Warren, who was chief from 1980-84, drove his car into a brick wall that separates the visitor's parking lot on Northwest Sixth Street from an officer parking lot just to the east.

"It was minimal damage to his car and about $1,000 damage to the wall," Cpl. Tscharna Senn said. "We haven't gotten it fixed yet. It's been work-ordered out."

Senn said Warren frequently comes to the station and serves on various committees.

Alerting the public

Florida's free system to provide residents with sexual offender and sexual predator address changes is now two years old.
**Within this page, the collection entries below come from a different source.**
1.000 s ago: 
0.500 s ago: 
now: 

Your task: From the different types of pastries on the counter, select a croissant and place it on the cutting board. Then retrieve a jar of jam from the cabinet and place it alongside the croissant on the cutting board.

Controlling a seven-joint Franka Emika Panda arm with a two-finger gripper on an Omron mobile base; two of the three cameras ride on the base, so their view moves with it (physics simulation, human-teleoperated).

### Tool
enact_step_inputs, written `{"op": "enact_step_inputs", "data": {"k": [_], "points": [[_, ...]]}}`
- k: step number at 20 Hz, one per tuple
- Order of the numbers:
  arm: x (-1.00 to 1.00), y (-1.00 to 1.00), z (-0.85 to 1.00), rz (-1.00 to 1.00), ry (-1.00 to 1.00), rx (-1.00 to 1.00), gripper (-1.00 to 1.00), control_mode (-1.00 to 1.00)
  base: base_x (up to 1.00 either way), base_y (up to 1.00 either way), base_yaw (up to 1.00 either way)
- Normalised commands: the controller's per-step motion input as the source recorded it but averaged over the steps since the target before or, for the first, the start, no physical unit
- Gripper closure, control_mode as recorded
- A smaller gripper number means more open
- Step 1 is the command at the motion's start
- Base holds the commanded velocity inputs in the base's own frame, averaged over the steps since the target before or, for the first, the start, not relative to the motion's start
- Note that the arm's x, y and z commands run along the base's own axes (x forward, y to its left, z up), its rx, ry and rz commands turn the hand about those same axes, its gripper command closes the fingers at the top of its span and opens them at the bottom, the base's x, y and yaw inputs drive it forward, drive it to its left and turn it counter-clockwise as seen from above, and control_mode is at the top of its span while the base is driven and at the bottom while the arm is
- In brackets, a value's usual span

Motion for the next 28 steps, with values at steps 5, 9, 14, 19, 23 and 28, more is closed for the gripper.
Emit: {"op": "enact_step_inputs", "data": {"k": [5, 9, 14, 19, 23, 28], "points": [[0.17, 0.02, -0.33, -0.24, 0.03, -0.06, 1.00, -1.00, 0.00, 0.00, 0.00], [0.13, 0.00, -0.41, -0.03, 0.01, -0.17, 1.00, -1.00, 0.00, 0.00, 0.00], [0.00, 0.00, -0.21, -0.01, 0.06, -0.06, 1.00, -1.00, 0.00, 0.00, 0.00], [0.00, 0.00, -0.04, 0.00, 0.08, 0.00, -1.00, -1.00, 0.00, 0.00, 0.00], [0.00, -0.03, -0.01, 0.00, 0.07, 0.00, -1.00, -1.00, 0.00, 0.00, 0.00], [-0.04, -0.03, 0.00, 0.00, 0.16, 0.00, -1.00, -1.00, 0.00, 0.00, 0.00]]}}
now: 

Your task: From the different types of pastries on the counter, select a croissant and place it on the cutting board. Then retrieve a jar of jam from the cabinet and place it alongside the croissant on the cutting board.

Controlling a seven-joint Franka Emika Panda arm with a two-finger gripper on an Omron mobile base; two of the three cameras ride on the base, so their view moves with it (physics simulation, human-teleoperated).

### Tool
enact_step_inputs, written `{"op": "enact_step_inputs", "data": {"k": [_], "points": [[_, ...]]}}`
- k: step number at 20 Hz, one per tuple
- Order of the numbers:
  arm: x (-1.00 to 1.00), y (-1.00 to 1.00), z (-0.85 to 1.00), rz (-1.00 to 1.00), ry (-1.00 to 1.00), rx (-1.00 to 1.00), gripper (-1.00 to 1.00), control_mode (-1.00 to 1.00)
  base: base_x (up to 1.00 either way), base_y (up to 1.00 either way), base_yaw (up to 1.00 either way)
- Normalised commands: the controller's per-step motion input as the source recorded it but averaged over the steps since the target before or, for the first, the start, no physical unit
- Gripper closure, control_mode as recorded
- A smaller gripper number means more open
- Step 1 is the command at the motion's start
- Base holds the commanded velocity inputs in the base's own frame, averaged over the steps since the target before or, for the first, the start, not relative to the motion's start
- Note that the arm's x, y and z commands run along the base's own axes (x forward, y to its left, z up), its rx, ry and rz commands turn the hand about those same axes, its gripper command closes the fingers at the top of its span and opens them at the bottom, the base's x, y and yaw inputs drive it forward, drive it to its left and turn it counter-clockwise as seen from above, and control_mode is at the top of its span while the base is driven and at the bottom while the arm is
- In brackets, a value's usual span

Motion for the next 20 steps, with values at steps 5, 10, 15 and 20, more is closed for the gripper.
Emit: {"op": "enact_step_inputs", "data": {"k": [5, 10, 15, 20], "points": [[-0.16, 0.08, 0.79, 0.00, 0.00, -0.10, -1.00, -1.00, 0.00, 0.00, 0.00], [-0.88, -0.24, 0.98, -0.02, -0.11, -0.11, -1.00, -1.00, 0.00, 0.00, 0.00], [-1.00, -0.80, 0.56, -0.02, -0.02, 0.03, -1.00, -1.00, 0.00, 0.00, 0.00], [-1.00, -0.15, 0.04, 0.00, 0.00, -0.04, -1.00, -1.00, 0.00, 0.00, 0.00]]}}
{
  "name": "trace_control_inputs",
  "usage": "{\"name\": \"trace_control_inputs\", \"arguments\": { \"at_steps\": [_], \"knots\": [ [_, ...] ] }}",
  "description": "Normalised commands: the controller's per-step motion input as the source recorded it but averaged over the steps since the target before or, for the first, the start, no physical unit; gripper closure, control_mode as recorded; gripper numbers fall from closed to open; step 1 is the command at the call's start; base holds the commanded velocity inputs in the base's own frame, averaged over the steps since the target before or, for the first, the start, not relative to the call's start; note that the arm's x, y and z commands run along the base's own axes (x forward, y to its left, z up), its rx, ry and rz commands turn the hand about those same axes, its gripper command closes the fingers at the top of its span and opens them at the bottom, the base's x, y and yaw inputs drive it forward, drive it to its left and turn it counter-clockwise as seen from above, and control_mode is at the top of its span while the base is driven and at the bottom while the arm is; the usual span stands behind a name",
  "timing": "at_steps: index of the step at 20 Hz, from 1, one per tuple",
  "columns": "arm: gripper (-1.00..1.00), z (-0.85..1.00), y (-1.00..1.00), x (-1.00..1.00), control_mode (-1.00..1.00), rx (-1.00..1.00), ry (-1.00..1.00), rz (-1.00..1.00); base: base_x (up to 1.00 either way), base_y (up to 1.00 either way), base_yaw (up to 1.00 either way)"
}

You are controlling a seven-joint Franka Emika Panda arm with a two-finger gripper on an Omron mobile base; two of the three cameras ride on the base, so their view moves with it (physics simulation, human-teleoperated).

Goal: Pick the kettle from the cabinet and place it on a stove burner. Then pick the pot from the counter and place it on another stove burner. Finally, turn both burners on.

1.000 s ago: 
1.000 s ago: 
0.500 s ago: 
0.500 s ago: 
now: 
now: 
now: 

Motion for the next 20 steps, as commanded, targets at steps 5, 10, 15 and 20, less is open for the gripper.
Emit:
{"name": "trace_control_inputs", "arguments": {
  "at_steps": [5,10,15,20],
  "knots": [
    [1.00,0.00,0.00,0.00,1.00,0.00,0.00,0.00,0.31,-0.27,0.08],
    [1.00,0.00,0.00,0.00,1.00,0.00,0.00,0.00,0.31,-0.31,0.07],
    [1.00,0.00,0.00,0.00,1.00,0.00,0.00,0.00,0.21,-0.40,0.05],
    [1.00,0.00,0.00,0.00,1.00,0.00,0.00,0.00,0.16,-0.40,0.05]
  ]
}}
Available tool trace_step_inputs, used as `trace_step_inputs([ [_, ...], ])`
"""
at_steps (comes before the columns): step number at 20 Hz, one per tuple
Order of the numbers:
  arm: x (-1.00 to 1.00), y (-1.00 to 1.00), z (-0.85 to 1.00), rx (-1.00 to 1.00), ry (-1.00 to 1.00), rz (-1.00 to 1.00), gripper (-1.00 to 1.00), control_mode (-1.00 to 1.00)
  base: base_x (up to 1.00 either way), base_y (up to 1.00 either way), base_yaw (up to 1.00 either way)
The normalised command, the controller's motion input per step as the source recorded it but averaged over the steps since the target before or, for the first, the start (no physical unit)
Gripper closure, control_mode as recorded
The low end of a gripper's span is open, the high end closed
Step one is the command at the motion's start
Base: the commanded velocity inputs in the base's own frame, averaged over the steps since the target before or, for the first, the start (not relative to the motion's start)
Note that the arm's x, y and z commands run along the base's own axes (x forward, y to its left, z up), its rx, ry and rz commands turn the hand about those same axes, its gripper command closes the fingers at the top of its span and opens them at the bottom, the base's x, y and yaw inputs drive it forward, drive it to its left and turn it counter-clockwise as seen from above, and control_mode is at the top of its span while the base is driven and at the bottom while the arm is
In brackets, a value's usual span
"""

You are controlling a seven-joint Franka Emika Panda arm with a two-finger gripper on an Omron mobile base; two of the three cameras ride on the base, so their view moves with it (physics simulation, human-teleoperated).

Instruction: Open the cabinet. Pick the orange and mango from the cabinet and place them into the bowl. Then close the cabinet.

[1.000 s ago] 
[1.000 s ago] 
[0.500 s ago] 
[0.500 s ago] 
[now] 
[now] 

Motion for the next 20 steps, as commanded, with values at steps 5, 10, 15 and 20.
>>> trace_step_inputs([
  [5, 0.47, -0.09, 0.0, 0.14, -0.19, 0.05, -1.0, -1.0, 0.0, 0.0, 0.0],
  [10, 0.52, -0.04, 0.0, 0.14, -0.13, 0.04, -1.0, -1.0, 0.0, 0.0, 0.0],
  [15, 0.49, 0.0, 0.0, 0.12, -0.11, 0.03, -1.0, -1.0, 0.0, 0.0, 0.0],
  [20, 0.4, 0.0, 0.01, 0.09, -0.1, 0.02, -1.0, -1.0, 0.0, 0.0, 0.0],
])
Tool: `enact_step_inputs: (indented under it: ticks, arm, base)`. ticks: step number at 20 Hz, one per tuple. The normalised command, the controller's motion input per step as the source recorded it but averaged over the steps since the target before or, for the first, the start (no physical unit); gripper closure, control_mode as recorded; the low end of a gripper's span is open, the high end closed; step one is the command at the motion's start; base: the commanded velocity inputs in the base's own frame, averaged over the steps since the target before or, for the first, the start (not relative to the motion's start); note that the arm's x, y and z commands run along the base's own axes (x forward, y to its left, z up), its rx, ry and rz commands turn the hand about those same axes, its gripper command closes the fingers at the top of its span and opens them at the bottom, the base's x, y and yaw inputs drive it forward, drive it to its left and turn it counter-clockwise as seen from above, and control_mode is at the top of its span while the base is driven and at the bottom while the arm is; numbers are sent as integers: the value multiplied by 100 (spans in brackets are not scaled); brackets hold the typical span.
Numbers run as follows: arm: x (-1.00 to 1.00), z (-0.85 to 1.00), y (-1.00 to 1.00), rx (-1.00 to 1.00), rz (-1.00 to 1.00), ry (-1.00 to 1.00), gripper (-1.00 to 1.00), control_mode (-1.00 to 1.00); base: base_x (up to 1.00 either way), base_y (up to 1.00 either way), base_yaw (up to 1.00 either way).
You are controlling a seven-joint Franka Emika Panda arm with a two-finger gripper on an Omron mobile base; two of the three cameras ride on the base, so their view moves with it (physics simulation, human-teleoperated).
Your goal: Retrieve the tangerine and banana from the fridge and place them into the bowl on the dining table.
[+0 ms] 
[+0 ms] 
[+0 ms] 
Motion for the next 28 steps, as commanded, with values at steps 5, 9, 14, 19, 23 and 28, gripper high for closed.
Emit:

Since March 2008, the Offender Alert System has issued more than 2 million notification e-mails.

According to the Florida Department of Law Enforcement, which provides the service, more than 104,000 people have signed up to receive notifications.

FDLE officials said anyone can sign up for the service by going to http://www.floridaoffenderalert.com.

Safety refresher

In response to several recent, tragic traffic crashes in Levy County, the Sheriff's Office is presenting a free Realities of Driving program at three locations in April.

The two-hour course is designed as a wake-up call for drivers of all ages and is a reality-based presentation on safe driving habits, according to the Sheriff's Office.

The presentations are scheduled for:

    April 13, Williston High School Auditorium, 7 to 9 p.m.

    April 20, in Bronson at the Levy County Sheriff's Office training room, 7 to 9 p.m.

    April 27, Chiefland High School, 7 to 9 p.m.

For more information, call Lt. Sean Mullins at 352-486-5111.

Exclusive Company

Alachua County's top emergency official recently received his international certification, joining an exclusive group of emergency officials worldwide.

Dave Donnelly, emergency management chief for the Alachua County Department of Public Safety, has been named a certified emergency manager by the International Association of Emergency Managers. Internationally, there are only 1,449 others who have received the prestigious designation.

Donnelly will be recognized for attaining the designation during the international organization's 58th annual meeting in San Antonio in October.